*YOUR GOAL*. Every entry must be transcribed exactly. Pictures are not part of the copy.
━━━━━━━━━━━━━━━━━━━━
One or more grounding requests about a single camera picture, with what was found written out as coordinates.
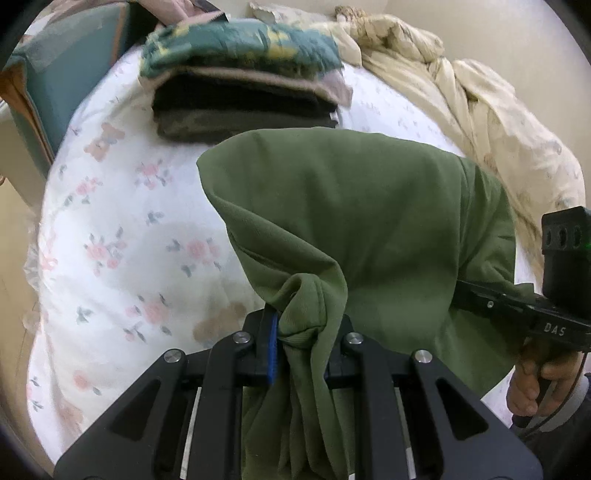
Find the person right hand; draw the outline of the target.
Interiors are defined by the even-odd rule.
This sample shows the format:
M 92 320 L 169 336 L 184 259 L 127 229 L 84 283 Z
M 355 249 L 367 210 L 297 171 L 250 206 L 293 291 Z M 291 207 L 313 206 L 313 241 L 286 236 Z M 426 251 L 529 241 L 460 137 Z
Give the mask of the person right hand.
━━━━━━━━━━━━━━━━━━━━
*EXPECTED OUTPUT*.
One or more grounding requests about a single camera picture, with what was found written out as coordinates.
Find the person right hand; draw the outline of the target.
Interiors are defined by the even-odd rule.
This sample shows the format:
M 92 320 L 169 336 L 184 259 L 127 229 L 84 283 Z
M 355 249 L 367 210 L 297 171 L 250 206 L 293 291 Z M 291 207 L 313 206 L 313 241 L 286 236 Z M 426 251 L 529 241 L 460 137 Z
Give the mask of the person right hand.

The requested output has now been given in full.